Write out the entries exactly, leaving out every picture.

[Data shown]
+++

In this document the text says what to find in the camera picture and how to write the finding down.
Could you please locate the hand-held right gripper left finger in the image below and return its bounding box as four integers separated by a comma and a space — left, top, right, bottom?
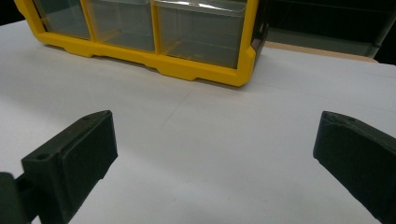
21, 109, 119, 224

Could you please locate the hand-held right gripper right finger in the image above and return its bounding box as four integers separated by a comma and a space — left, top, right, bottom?
312, 110, 396, 224

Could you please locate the clear plastic drawer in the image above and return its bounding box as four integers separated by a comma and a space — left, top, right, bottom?
152, 0, 248, 70
32, 0, 92, 41
84, 0, 157, 53

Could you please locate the yellow drawer cabinet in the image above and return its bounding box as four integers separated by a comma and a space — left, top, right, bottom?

+++

[Task answer]
In this document the text says what to find in the camera picture and how to write the finding down.
Could you please locate the hand-held right gripper left finger in the image below and return its bounding box as four integers separated by a comma and a space — left, top, right, bottom?
21, 109, 119, 224

Could you please locate the hand-held right gripper right finger in the image above and return its bounding box as four integers separated by a comma and a space — left, top, right, bottom?
312, 110, 396, 224

Could you please locate the clear plastic drawer in the image above and return its bounding box as four integers separated by a comma and a space — left, top, right, bottom?
152, 0, 248, 70
32, 0, 92, 41
84, 0, 157, 53

Could you please locate the yellow drawer cabinet in the image above and return its bounding box as four integers separated by a comma and a space — left, top, right, bottom?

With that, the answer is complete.